0

I am trying to parse a 17G XML file. I need to read all attributes of each tag () and save them in a CSV. I am using the following code to parse XML. It is taking too much time to parse. For example, 10000 rows take more than 5 minutes to be exported. I have a Windows machine (Intel i5 2.4GHz/8G RAM).

Sample XML

<?xml version="1.0" encoding="utf-8"?>
<comments>
  <row Id="2" PostId="35314" Score="8" Text="Yeah, I didn't believe it until I created a console app - but good lord!  Why would they give you the rope to hang yourself!  I hated that about VB.NET - the OrElse and AndAlso keywords!" CreationDate="2008-09-06T08:09:52.330" UserId="3" /> 
</comments>

Python Code

import xml.etree.ElementTree as etree
import pandas as pd

df = pd.DataFrame(columns=('Id','PostId','Score','Text','CreationDate','UserId'))

def process_params(elem):
    global df
    row = [elem.attrib.get('Id'),elem.attrib.get('PostId'),elem.attrib.get('Score'),elem.attrib.get('Text'),elem.attrib.get('CreationDate'),elem.attrib.get('UserId')]
    df.loc[len(df)] = row

    if (len(df) % 10000 == 0):
        with open('xaa.csv', 'a', encoding="utf-8") as f:
            df.to_csv(f, header=False)
        print("{} rows exported".format(len(df)))

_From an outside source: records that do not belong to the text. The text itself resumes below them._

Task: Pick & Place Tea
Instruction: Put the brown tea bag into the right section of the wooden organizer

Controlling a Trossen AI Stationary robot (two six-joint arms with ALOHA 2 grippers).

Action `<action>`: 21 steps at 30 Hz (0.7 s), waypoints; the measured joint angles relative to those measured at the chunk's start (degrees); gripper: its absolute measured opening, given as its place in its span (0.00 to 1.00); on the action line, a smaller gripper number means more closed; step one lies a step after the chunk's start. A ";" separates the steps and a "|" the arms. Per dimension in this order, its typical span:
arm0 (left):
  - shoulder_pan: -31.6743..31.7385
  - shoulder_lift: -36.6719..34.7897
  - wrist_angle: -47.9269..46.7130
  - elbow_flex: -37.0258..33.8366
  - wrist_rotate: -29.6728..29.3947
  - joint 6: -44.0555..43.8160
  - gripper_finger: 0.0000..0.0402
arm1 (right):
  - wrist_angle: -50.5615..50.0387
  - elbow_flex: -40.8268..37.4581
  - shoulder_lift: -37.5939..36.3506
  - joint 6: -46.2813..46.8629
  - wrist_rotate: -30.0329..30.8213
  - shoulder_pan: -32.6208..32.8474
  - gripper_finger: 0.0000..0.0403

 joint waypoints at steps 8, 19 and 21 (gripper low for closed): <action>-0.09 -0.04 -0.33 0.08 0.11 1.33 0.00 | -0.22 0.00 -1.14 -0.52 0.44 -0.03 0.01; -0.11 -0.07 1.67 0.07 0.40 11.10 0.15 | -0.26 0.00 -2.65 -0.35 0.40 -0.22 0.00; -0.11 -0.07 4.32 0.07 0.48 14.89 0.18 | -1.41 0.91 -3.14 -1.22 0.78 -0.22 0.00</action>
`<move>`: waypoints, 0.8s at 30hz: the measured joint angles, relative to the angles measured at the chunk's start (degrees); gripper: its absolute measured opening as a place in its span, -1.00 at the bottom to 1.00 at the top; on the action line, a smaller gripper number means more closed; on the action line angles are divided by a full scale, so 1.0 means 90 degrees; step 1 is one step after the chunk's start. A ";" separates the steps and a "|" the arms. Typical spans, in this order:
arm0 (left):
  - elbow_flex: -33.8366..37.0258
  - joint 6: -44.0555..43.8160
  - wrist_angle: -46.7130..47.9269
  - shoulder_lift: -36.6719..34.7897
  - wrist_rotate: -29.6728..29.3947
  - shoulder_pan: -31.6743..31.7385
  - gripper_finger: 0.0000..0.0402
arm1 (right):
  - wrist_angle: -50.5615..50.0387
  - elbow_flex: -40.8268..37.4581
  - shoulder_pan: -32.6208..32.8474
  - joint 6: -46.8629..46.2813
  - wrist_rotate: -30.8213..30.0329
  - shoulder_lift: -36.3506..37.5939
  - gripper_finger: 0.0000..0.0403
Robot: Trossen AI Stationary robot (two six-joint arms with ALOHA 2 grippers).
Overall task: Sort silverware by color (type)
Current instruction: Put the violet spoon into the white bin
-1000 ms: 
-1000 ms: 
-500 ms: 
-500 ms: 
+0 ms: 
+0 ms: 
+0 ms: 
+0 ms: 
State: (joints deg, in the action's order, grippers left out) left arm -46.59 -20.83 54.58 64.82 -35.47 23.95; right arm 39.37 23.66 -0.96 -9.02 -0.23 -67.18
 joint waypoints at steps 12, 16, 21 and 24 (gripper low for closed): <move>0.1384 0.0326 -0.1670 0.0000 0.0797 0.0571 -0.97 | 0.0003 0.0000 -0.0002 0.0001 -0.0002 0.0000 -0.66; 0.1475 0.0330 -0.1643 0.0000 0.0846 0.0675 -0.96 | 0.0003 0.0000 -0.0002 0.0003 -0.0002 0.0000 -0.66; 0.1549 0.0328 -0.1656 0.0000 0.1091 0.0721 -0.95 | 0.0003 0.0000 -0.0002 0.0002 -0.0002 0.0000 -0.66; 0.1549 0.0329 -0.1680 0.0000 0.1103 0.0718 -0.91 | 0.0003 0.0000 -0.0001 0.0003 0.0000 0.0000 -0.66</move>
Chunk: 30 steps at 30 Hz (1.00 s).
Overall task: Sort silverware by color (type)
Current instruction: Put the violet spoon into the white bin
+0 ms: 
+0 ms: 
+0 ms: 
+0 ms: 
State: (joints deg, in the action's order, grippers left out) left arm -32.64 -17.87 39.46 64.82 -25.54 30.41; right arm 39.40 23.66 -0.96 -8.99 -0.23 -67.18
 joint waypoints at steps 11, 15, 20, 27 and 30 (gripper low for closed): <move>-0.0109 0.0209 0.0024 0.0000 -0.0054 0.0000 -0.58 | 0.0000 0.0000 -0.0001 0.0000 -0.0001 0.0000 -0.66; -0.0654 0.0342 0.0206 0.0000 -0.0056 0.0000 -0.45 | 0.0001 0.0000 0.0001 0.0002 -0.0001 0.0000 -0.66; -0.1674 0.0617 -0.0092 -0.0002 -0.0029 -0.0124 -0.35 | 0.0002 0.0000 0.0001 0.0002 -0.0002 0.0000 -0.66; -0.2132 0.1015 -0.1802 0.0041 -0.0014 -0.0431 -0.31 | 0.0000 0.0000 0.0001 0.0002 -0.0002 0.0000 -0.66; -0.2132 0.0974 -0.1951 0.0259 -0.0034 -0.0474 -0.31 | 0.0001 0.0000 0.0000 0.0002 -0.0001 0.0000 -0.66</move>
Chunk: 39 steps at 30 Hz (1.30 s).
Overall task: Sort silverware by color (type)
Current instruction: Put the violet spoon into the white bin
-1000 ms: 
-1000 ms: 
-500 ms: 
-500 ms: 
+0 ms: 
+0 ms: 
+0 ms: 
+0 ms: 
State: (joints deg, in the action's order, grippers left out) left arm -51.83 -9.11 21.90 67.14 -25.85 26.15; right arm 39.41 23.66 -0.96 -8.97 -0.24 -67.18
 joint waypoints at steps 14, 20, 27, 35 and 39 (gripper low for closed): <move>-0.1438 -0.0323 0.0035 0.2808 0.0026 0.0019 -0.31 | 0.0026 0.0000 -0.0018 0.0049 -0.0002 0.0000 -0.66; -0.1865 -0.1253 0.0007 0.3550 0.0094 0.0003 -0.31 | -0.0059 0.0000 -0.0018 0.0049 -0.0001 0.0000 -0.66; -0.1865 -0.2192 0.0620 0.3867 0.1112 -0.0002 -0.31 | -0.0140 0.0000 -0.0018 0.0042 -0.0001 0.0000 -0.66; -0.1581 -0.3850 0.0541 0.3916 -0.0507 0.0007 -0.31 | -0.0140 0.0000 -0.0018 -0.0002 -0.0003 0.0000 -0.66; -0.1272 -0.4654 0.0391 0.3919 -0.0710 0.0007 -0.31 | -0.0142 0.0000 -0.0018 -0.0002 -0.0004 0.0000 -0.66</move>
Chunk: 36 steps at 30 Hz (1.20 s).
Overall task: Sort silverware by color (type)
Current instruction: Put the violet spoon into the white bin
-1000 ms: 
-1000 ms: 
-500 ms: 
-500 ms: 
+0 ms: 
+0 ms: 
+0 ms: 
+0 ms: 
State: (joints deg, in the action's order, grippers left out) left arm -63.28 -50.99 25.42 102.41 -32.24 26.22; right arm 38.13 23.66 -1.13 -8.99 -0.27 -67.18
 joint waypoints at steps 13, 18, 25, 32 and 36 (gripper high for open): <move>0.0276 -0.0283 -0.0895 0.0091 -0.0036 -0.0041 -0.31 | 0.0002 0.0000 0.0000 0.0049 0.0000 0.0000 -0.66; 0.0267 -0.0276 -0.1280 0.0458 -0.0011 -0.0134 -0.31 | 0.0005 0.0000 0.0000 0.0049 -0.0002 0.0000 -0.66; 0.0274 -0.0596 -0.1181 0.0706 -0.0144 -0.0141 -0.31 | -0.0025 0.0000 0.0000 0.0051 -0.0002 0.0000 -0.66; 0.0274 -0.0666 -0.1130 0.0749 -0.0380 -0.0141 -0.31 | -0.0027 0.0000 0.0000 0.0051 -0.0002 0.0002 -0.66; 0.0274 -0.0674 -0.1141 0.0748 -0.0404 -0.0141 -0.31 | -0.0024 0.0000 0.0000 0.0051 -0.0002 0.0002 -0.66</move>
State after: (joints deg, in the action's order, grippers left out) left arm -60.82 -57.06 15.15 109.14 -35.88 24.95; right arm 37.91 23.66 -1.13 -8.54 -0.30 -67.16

for event, elem in etree.iterparse("xaa.xml", events=('start', 'end')):
    if event == 'start':
        if elem.tag == 'row':
            process_params(elem)

Tried another variant of code without Pandas which fails due to memory outage

def process_params(elem):
    row = [elem.attrib.get('Id'),elem.attrib.get('PostId'),elem.attrib.get('Score'),elem.attrib.get('Text'),elem.attrib.get('CreationDate'),elem.attrib.get('UserId')]
    with open("comments1.csv", "a", encoding="utf-8") as f:
        wr = csv.writer(f)
        wr.writerow(row)

for event, elem in etree.iterparse("comments.xml", events=('start', 'end')):
    if event == 'start':
        if elem.tag == 'row':
            process_params(elem)

Tried a few more variants, but nothing worked or takes forever. Please suggest.

Ali
  • 7,810
  • 12
  • 42
  • 65
  • `etree.iterparse()` still builds the entire tree (compare: https://stackoverflow.com/q/12160418/18771). You don't want that. You can try using the option presented in the answer to the linked thread, or you can try to parse your input with a SAX parser (e.g. https://lxml.de/sax.html). – Tomalak Sep 11 '18 at 04:11
  • I'd also ditch pandas and use a plain regular CSV writer and a file in append mode. One "read" event -> one row written, just like in your second code sample, except that I would not open and close the file for every row, but keep it open the whole time. – Tomalak Sep 11 '18 at 04:19
  • There are a variety of technologies available for processing XML in streamed mode. By avoiding constructing a tree in memory, these will greatly reduce the memory requirement for parsing a large input file. However, parsing itself is a sequential process, and 17Gb in 5 minutes isn't actually a bad outcome. If you require significantly better than this, then you may have to rethink the design of your application. – Michael Kay Sep 11 '18 at 07:36

0 Answers0